Friday, December 21, 2007


How can people not love every scrap of Stata? Before the first winter snow storm I took a meandering route from the lab to Kendall. As you look at Stata from the back you see a bright pile of spiral towers and craggy turrets, brushed steel, orange brick, enameled yellow. A sweep of steps lifts above the nearest entrance. I took the steps. They are half in shadow - bright dappled light through trees on the left cuts them in two. The shadow is punctuated by soft glows from lights set in the left wall. At the flight's crest you reach a hidden valley. Liquid light ripples on the path, reflected there by a central structure. Its curved hull is quilted with mirror-shined plates.
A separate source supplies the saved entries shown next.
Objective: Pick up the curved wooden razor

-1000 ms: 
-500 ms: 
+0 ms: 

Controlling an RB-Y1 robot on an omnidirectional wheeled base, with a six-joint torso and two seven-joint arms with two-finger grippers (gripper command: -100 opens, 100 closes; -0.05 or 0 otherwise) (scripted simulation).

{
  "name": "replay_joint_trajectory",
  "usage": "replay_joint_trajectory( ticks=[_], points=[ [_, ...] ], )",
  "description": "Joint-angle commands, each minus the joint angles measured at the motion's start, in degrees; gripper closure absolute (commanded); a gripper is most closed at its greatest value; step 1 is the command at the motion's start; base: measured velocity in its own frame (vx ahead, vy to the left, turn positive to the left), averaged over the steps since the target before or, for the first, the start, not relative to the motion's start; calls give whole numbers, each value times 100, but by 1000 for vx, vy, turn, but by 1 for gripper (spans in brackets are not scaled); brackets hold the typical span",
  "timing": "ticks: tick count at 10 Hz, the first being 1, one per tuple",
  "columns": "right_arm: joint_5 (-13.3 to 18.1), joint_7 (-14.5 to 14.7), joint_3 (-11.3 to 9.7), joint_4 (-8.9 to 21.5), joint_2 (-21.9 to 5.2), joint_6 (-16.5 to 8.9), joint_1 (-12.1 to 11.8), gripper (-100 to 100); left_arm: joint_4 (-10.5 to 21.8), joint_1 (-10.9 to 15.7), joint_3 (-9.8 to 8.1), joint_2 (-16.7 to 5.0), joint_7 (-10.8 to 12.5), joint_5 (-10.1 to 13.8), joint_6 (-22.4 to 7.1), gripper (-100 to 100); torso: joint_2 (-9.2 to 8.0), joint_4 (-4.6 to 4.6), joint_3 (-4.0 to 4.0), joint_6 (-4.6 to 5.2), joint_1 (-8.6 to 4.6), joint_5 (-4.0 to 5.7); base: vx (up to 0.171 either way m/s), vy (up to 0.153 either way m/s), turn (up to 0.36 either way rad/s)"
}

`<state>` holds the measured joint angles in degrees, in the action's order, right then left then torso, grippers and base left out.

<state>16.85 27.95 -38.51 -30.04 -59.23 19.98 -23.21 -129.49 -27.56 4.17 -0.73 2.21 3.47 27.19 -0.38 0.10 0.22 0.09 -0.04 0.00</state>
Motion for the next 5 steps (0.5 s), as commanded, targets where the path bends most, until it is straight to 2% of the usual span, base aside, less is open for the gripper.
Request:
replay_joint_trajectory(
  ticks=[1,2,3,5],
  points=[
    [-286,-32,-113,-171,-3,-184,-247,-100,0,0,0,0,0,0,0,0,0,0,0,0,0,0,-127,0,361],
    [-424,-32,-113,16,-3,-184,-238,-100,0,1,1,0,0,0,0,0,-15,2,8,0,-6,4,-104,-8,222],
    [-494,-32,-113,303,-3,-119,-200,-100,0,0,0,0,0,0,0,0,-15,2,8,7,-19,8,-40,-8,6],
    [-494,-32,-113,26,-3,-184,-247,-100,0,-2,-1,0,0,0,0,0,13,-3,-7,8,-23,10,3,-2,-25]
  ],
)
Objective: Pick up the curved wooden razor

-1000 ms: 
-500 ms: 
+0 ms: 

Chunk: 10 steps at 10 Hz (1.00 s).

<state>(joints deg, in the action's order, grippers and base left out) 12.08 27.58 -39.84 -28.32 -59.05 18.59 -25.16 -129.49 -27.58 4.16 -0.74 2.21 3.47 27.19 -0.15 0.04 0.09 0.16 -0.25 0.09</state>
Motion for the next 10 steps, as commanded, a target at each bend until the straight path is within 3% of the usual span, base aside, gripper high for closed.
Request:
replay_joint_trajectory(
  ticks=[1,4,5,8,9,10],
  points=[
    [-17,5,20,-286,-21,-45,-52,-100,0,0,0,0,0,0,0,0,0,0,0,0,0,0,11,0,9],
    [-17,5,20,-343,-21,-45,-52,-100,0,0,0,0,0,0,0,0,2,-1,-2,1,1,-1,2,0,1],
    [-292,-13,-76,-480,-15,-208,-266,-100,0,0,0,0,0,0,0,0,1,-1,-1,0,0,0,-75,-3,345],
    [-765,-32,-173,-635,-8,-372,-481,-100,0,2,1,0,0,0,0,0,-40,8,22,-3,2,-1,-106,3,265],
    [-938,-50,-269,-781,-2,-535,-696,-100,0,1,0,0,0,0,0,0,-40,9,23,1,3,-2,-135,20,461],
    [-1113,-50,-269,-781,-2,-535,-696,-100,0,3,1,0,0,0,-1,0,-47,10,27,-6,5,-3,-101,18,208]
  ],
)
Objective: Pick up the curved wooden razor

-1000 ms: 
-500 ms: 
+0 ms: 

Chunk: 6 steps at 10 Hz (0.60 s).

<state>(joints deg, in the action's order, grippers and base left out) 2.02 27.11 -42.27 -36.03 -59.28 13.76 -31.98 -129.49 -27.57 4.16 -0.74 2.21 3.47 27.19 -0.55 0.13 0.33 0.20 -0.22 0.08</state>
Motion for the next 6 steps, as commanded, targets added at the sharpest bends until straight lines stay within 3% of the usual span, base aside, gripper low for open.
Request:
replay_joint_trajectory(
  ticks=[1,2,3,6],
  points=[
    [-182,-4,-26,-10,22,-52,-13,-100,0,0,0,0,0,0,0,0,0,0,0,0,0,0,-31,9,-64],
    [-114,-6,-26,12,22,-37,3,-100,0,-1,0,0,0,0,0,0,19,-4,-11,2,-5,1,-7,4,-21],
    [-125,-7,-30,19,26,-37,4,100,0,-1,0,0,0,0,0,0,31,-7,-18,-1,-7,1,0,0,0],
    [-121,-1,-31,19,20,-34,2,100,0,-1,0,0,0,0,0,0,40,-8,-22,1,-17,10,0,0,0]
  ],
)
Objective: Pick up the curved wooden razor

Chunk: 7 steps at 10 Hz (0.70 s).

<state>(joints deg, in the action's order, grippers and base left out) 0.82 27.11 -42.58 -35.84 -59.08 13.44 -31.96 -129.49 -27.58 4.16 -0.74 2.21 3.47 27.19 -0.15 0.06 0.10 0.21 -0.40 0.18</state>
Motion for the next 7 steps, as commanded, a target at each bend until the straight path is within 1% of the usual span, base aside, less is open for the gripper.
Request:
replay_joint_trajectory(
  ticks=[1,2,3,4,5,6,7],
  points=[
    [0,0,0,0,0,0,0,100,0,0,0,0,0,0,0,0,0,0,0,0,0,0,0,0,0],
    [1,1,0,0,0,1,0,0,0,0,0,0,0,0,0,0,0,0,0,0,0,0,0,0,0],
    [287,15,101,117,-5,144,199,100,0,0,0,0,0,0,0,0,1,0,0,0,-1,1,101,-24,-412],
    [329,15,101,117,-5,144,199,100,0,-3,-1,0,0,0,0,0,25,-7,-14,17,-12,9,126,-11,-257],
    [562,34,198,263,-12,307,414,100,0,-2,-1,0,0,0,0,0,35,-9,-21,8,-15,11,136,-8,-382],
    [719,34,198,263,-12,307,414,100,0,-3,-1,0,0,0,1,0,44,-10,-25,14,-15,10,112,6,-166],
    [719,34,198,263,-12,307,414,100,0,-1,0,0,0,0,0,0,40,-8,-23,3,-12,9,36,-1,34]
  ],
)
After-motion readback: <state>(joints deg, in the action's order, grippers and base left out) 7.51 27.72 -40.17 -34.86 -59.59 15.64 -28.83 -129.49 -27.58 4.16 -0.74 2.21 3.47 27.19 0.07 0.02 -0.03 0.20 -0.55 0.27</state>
The brick path winds between the lake-shine and a small cluster of conifers. Beyond the tarn the view opens onto a grassy area dotted with silver birch. The path tumbles over an unprotected precipice marking valley's end - it is a stepped semi-circular amphitheatre. Descending from the elevated space my footsteps echo on the curved walls. Looking back I see the varied peaks containing their secret tranquility - unknown to the hubbub inside the massif. I pass the main entrance - the path leads away through a copse in the foothills, a risen hillock with a heath-land mix of pine and birch. I take a little fantasy magic with me on my journey to the T.


Sian said...

After reading your blog this fine morning I found myself on the internet seaarching for pictures of the much praised Stata and also found myself wondering - how can you hate this building? It's astounding! Many thanks Nat for the education and I hope to be taken there soon... :-) Sx

Natalie Andrew said...

Thanks lady! And of course, it is a mandatory part of the tour.

Actually I have been told this description is 'a bit much'. In particular, 'Tarn?! Oh come on.' (with a southern accent so it was more like 'oh calm awwwun' or something). I guess it is a little overblown.